時代は大正に始まり、終戦の後まで届いている。第一次大戦の好況とその後の不況、次第に不安定になっていく世情、そして北海道の人々まで巻き込んだ太平洋戦争と、時代が常にとわたちの生活の向こう側に見えている。それまで信じられたものが信じられなくなる時代の変遷。だいたい北海道の生活をバラ色に描いたのだって、音頭を取ったのは国だった。それでたどり着いた極寒の原野で、とわの家族は文字通り死ぬ思いをしたのである。

「金輪際、どうだごとあったって、お国の言うことなんと信じてぁなんねぁ。
どうえ、んめぁ話聞がさっても、話半分、いんや、十に一っつ。百に一っつあっかねぁがと思ってねぁど、ただただ、後んなって酷い目に遭ぁがんな」

とわの母は、生まれ育った福島・神俣の方言でこう話す。国の言う事なんぞ信じるな。うまい話なんぞあるものか、と。だが国は、言うことを信じようが信じまいが、容赦なくとわたちを翻弄する。とわたちにできるのは、ただ生きること。
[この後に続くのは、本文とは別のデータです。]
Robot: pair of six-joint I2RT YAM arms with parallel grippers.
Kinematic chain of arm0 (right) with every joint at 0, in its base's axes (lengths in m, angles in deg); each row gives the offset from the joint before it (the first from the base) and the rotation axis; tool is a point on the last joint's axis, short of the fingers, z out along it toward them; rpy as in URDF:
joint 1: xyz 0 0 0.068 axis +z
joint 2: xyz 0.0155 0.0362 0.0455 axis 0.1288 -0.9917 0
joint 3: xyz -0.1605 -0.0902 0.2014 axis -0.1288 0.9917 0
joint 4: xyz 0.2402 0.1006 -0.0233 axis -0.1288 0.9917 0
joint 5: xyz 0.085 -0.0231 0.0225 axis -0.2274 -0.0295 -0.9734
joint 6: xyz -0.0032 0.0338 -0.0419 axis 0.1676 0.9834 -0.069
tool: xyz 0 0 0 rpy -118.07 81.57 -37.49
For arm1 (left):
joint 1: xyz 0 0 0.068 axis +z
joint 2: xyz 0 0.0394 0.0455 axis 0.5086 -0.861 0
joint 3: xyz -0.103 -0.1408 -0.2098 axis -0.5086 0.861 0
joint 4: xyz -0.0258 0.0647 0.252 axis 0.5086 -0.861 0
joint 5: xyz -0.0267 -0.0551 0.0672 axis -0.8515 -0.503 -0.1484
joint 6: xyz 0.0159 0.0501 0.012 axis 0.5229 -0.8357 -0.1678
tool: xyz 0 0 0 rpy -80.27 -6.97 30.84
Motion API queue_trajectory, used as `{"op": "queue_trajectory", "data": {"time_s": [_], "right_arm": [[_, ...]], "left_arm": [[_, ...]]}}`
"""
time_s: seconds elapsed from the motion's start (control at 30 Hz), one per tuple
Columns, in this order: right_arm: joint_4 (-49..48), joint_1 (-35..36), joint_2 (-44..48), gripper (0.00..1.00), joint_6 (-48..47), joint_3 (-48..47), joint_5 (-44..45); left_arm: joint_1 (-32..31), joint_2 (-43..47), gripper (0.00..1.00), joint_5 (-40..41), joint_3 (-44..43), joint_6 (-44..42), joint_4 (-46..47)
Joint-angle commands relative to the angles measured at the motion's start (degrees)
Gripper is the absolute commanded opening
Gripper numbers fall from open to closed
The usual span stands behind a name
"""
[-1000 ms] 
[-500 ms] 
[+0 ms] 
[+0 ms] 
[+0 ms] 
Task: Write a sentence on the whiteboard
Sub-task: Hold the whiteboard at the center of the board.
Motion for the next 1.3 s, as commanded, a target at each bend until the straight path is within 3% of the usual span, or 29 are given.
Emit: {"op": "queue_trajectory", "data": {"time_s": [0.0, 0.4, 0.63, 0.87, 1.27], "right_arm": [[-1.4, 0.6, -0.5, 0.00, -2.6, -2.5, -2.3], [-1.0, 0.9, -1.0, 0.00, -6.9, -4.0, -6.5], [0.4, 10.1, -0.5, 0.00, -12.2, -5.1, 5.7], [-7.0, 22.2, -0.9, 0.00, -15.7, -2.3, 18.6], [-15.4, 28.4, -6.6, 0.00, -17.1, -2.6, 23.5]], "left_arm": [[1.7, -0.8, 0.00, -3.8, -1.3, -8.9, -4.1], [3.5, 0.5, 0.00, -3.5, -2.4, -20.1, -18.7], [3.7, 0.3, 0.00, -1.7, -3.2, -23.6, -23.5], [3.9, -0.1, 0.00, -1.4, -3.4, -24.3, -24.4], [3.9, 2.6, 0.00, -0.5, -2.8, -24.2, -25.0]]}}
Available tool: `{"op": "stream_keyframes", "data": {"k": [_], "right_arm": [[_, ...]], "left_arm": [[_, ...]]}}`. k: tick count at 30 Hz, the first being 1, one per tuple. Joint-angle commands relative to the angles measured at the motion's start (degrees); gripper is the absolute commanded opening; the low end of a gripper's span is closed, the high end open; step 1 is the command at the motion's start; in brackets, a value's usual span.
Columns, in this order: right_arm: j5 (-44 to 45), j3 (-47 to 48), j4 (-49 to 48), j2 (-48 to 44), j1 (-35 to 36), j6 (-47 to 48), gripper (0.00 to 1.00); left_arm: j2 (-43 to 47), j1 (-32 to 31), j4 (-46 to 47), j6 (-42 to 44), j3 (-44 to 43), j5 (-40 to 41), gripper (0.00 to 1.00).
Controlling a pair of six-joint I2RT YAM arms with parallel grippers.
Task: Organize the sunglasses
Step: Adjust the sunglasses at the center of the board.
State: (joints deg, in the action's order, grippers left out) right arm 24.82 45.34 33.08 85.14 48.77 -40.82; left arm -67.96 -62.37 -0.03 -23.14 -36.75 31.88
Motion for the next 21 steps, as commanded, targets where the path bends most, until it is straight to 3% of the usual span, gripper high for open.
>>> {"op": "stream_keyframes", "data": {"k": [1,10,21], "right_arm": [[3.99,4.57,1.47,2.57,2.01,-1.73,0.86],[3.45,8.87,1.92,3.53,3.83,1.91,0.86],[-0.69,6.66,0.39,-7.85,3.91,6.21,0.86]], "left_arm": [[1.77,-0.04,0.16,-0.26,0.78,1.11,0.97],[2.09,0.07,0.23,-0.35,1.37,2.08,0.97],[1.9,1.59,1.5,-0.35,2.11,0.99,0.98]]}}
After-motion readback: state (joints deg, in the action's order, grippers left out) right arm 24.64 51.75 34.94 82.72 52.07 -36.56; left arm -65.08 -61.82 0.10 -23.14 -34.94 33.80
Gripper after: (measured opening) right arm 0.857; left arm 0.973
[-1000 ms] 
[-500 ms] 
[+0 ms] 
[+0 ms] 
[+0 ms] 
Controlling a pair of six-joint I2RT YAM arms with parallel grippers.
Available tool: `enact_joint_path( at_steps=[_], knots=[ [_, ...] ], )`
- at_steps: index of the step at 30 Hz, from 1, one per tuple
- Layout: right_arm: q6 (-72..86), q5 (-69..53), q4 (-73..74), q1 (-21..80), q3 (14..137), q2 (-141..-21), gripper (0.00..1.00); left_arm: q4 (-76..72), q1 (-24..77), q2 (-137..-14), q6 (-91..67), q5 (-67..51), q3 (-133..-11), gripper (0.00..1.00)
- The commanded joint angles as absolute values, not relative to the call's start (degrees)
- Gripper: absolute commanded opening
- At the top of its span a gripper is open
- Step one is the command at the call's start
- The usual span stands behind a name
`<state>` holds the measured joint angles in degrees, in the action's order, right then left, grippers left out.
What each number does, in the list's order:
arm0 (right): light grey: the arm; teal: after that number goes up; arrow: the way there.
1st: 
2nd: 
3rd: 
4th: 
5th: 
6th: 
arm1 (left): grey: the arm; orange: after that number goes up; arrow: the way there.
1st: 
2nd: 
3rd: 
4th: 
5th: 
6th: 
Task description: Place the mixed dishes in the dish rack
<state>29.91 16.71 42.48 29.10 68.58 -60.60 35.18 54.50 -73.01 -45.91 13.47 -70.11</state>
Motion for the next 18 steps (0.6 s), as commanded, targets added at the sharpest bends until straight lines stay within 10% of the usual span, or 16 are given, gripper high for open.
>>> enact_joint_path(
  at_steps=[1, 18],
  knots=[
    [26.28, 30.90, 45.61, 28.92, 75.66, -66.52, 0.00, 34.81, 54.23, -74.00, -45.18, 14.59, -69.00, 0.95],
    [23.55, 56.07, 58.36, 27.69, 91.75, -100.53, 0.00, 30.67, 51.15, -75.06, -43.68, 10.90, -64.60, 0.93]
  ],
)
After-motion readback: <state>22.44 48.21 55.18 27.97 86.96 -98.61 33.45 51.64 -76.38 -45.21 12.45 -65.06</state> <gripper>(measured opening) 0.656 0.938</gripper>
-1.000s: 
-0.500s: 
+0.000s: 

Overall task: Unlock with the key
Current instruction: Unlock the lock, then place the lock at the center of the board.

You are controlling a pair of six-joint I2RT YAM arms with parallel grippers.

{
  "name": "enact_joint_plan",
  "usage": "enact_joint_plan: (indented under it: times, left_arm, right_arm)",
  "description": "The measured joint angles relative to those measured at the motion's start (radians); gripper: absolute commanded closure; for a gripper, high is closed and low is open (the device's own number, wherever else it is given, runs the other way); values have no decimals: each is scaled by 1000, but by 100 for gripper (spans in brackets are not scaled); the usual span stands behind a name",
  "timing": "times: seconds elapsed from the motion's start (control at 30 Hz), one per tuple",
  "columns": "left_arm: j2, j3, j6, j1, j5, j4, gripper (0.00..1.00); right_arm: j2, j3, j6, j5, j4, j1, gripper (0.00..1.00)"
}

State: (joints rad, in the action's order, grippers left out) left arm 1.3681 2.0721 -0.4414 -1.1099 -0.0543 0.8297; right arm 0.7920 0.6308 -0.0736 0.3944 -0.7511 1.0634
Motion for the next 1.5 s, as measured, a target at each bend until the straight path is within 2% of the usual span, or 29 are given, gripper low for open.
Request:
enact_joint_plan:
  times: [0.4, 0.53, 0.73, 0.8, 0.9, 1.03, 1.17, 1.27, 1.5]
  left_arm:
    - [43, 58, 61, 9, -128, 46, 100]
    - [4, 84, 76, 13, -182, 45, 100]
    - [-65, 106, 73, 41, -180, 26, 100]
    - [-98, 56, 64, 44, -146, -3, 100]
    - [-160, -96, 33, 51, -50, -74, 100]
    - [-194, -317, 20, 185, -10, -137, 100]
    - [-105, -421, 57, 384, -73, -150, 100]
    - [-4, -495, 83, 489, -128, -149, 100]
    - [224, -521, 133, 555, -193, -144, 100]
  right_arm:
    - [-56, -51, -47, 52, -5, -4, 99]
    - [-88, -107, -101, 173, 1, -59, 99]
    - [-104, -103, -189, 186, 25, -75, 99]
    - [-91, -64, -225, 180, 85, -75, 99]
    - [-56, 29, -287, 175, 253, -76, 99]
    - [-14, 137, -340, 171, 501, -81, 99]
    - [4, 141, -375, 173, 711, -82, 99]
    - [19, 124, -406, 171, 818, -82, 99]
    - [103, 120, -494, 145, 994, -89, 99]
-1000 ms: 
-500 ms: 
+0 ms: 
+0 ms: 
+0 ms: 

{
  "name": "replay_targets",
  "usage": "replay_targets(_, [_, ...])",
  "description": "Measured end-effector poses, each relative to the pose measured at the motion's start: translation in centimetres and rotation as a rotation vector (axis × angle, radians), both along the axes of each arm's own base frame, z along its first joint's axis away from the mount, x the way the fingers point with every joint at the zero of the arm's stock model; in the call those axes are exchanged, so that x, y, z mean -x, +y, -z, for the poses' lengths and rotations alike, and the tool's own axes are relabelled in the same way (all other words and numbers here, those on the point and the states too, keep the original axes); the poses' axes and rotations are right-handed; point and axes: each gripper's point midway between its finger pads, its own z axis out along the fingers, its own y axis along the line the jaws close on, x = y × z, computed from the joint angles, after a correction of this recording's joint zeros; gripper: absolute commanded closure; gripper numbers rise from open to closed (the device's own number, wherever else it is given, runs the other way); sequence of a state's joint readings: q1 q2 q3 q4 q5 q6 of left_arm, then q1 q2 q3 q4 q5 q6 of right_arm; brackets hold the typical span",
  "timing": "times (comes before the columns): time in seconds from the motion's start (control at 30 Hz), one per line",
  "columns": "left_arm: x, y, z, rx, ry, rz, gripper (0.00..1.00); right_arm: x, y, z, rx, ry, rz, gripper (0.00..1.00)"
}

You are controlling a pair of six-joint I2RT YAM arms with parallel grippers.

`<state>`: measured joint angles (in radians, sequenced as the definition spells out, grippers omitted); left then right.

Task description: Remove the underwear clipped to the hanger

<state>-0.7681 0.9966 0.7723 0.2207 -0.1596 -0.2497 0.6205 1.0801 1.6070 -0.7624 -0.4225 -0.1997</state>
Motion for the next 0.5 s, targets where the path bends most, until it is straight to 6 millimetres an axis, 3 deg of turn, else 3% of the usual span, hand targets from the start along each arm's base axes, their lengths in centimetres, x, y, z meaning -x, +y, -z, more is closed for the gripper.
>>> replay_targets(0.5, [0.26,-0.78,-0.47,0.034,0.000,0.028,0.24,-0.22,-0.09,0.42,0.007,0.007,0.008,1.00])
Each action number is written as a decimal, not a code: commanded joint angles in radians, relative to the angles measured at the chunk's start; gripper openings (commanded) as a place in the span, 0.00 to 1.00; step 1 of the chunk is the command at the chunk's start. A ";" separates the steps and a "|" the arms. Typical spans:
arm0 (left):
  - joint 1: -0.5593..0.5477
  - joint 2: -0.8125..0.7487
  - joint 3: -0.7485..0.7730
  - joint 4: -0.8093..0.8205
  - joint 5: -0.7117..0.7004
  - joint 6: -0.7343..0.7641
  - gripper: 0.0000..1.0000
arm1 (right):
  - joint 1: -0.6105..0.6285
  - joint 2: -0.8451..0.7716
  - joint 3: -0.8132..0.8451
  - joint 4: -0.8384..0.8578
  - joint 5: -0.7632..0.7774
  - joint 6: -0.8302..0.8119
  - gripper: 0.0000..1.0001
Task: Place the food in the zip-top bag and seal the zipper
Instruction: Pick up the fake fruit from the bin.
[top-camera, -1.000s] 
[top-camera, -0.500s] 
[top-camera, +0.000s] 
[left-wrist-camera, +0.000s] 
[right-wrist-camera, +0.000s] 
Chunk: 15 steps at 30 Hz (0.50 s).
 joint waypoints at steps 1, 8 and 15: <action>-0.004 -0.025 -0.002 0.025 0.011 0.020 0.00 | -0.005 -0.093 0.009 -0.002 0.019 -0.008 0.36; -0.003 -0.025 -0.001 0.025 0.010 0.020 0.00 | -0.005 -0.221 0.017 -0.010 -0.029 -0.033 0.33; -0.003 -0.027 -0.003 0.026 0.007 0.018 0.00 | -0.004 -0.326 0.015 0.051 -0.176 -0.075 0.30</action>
生き抜くこと。

北海道の自然の過酷さもすさまじい。特に最初に入植したイワウベツでは、死に物狂いで育てた作物が、毎年のようにバッタの大群に喰い尽くされる。夜の寒さは家族で身を寄せ合っていないと凍えるほどだ。まだこの時代、北海道のはずれのほうには、電気もガスも水道も届いていなかったのである。

だからこそ、必死にその日その日を生き抜こうとする、とわたちのたくましさが際立ってくる。読んでいて、そのすさまじい生活に胸が詰まる。だが同時に、とわの強さ、温かさに救われる。アイヌの若者、三吉とのささやかな交流もほほえましい。

NHKはこういう物語をこそ大河ドラマにしてほしい。骨太の成長ドラマ、人生ドラマである。オススメ。